• [Task prompt]:
Only part of the listing is needed, namely the lines from its start through the line with "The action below", and they should be retyped exactly.

══════════════════════════════

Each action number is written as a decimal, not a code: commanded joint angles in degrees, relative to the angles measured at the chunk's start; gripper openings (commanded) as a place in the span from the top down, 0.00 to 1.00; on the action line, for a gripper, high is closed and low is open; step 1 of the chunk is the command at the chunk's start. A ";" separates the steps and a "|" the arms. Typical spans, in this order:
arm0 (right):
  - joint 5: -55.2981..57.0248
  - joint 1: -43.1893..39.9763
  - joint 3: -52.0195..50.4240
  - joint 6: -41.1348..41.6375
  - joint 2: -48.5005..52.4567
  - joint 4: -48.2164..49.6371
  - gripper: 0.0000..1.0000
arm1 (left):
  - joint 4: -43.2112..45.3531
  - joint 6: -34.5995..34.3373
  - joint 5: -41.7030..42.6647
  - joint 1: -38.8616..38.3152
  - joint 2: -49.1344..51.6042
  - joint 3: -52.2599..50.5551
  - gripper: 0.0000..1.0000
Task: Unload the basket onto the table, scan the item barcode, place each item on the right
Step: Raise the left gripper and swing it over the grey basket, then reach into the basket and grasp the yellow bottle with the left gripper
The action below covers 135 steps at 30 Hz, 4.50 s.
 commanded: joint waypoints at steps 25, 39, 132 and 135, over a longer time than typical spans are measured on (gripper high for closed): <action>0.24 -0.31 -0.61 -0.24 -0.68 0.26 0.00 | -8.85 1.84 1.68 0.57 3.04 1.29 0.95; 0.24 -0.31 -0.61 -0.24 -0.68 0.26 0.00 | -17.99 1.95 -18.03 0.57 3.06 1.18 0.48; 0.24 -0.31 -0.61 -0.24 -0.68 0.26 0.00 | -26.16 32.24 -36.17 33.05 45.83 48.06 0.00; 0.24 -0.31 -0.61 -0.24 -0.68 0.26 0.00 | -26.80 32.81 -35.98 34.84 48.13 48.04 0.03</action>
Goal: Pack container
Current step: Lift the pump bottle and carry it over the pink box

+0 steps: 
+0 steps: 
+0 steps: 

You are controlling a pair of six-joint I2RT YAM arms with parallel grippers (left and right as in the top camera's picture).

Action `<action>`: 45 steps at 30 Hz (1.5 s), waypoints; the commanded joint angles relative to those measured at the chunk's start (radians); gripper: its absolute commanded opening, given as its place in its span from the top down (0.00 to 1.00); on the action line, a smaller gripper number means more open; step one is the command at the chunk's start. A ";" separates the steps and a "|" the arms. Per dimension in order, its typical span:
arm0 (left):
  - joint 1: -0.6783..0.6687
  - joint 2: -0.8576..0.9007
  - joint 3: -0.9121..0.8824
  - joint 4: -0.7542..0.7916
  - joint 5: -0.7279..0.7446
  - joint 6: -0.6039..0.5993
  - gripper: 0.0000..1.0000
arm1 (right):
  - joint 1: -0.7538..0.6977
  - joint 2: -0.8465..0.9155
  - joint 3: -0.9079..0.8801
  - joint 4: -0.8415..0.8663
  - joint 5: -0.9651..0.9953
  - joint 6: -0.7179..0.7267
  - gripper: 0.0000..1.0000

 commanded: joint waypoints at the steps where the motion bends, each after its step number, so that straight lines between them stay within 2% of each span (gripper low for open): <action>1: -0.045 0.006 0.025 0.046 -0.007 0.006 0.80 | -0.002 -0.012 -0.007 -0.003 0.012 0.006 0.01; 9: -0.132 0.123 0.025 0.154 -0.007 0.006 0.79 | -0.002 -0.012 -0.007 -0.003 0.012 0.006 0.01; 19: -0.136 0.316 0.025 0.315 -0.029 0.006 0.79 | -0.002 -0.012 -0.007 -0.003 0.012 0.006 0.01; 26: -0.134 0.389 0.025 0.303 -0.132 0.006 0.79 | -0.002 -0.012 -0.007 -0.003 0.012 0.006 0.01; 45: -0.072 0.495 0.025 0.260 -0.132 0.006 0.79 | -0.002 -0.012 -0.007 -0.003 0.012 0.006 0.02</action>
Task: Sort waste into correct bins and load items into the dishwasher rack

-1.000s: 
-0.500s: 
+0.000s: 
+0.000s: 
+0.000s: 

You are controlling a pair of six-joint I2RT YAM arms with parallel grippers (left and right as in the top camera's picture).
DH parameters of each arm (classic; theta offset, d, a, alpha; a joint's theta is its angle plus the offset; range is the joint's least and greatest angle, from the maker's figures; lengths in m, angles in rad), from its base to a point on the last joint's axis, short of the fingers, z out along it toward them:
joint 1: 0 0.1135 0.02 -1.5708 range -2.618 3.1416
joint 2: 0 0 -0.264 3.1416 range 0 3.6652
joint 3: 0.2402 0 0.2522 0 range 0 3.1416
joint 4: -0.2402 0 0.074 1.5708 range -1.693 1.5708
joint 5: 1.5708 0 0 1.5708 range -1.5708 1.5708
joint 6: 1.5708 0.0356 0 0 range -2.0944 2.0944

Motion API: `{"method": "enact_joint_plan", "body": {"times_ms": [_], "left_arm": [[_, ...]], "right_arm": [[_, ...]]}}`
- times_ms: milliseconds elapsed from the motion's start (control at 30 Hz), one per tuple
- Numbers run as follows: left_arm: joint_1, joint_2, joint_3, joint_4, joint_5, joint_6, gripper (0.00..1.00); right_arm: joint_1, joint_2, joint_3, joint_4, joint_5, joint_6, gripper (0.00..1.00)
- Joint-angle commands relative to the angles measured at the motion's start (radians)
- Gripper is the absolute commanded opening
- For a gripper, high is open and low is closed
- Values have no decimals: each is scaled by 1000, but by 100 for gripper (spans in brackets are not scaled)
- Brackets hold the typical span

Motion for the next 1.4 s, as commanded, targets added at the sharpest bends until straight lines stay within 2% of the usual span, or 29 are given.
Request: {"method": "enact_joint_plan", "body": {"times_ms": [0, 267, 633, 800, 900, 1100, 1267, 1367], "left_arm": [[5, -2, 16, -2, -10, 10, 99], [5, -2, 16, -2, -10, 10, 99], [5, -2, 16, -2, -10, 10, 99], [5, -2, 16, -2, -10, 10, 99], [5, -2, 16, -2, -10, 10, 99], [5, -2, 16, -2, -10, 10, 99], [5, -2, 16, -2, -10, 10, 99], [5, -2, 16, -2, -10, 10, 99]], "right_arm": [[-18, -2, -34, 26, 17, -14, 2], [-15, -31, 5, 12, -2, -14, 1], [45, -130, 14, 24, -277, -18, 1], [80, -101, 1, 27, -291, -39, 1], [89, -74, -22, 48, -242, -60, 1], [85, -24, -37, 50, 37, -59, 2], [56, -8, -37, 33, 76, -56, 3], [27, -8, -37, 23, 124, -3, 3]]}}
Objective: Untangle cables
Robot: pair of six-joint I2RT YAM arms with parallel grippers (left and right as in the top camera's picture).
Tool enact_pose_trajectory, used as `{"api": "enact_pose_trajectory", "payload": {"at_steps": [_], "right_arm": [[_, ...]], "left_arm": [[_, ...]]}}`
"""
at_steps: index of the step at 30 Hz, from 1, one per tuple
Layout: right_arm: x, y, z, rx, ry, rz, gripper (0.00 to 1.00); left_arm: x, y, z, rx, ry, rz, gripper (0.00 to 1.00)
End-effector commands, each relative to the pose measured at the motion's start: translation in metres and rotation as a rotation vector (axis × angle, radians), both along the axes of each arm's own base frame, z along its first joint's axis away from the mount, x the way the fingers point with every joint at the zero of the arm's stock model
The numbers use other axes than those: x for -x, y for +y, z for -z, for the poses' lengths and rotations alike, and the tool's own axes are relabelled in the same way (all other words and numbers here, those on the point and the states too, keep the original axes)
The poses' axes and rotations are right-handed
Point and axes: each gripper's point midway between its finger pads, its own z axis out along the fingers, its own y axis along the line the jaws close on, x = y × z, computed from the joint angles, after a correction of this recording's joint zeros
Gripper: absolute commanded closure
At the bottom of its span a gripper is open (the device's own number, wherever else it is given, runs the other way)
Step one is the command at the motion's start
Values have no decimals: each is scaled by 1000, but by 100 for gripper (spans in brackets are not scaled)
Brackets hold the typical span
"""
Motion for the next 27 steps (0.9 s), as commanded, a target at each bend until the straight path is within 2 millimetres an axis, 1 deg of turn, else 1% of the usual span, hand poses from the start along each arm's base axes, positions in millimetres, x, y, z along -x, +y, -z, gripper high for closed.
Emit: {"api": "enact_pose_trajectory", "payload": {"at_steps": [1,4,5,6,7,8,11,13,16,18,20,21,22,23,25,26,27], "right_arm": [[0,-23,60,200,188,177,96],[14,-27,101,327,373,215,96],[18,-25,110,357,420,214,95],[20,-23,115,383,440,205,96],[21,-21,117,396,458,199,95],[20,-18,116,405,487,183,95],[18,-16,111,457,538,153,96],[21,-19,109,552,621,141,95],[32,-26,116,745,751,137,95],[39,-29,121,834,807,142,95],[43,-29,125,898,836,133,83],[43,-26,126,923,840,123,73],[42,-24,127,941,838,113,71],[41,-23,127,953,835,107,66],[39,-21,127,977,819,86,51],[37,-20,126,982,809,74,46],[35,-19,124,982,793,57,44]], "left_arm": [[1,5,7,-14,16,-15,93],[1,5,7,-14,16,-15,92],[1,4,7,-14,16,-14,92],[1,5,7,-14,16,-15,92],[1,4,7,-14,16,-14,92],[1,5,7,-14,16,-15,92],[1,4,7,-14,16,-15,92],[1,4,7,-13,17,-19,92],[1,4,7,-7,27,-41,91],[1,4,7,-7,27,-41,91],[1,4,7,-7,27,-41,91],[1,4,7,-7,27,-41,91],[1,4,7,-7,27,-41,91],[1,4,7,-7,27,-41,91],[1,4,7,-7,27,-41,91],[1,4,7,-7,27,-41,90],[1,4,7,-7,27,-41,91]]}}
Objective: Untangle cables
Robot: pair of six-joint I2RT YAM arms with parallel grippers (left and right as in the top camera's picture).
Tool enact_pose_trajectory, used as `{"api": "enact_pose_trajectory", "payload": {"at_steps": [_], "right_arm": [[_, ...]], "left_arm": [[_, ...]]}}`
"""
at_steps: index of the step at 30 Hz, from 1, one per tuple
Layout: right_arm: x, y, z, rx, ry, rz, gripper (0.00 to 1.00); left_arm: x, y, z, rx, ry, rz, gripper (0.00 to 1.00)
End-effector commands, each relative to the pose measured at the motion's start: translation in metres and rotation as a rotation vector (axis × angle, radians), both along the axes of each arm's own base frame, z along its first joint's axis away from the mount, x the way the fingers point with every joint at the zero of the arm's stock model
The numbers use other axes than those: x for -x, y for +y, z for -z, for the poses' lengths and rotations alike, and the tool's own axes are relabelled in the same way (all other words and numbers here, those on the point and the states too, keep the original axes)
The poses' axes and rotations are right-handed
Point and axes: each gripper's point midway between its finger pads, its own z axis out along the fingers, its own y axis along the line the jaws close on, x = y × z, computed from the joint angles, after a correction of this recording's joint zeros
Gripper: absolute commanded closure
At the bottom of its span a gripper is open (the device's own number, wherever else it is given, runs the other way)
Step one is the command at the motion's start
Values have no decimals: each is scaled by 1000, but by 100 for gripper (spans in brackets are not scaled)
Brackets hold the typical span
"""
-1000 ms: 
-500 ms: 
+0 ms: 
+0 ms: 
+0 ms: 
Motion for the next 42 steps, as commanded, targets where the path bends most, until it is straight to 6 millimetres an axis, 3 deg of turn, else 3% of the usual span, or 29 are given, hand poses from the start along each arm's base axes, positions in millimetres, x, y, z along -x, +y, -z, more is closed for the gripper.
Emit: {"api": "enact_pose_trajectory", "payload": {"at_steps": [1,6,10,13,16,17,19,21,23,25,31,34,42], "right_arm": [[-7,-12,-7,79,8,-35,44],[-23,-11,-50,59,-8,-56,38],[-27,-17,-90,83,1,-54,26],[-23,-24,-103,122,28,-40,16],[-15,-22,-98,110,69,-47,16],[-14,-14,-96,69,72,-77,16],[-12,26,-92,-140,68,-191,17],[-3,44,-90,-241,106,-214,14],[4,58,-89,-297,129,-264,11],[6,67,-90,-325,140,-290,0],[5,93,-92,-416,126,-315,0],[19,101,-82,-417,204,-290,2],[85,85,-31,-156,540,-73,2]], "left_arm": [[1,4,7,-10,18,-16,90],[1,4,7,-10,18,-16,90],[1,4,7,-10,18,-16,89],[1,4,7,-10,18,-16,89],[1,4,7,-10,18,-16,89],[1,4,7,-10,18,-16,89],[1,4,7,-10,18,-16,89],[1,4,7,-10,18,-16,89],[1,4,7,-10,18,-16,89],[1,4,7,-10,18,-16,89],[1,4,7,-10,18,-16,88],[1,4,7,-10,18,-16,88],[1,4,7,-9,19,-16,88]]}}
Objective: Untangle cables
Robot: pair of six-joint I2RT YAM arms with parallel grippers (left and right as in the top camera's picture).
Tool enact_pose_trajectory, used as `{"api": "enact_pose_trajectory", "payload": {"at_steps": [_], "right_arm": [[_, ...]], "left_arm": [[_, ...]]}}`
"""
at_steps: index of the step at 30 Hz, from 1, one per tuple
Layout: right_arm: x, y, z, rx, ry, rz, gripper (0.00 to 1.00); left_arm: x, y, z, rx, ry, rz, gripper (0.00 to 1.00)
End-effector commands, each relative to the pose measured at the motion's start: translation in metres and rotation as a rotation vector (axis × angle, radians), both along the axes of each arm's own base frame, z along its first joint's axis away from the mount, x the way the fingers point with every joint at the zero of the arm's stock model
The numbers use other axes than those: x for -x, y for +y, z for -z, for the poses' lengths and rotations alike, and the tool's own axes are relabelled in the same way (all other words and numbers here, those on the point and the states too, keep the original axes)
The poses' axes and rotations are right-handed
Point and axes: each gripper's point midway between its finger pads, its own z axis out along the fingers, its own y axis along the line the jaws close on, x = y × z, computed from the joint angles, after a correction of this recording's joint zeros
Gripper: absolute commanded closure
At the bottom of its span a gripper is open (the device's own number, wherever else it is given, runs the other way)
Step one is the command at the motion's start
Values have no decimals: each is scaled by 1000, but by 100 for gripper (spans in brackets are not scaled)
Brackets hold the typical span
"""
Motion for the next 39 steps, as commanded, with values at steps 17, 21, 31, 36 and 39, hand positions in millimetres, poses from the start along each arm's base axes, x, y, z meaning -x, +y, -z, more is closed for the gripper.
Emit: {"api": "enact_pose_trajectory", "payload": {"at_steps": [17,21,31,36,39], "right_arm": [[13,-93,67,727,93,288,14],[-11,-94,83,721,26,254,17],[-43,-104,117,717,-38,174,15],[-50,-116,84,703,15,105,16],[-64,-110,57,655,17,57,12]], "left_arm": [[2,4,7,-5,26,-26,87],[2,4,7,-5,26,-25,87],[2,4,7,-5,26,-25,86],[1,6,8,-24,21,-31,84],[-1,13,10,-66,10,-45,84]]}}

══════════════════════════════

• [Reply]:
Each action number is written as a decimal, not a code: commanded joint angles in degrees, relative to the angles measured at the chunk's start; gripper openings (commanded) as a place in the span from the top down, 0.00 to 1.00; on the action line, for a gripper, high is closed and low is open; step 1 of the chunk is the command at the chunk's start. A ";" separates the steps and a "|" the arms. Typical spans, in this order:
arm0 (right):
  - joint 5: -55.2981..57.0248
  - joint 1: -43.1893..39.9763
  - joint 3: -52.0195..50.4240
  - joint 6: -41.1348..41.6375
  - joint 2: -48.5005..52.4567
  - joint 4: -48.2164..49.6371
  - gripper: 0.0000..1.0000
arm1 (left):
  - joint 4: -43.2112..45.3531
  - joint 6: -34.5995..34.3373
  - joint 5: -41.7030..42.6647
  - joint 1: -38.8616..38.3152
  - joint 2: -49.1344..51.6042
  - joint 3: -52.2599..50.5551
  - gripper: 0.0000..1.0000
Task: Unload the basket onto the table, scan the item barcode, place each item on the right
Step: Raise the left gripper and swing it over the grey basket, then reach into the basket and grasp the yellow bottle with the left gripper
The action below covers 135 steps at 30 Hz, 4.50 s.

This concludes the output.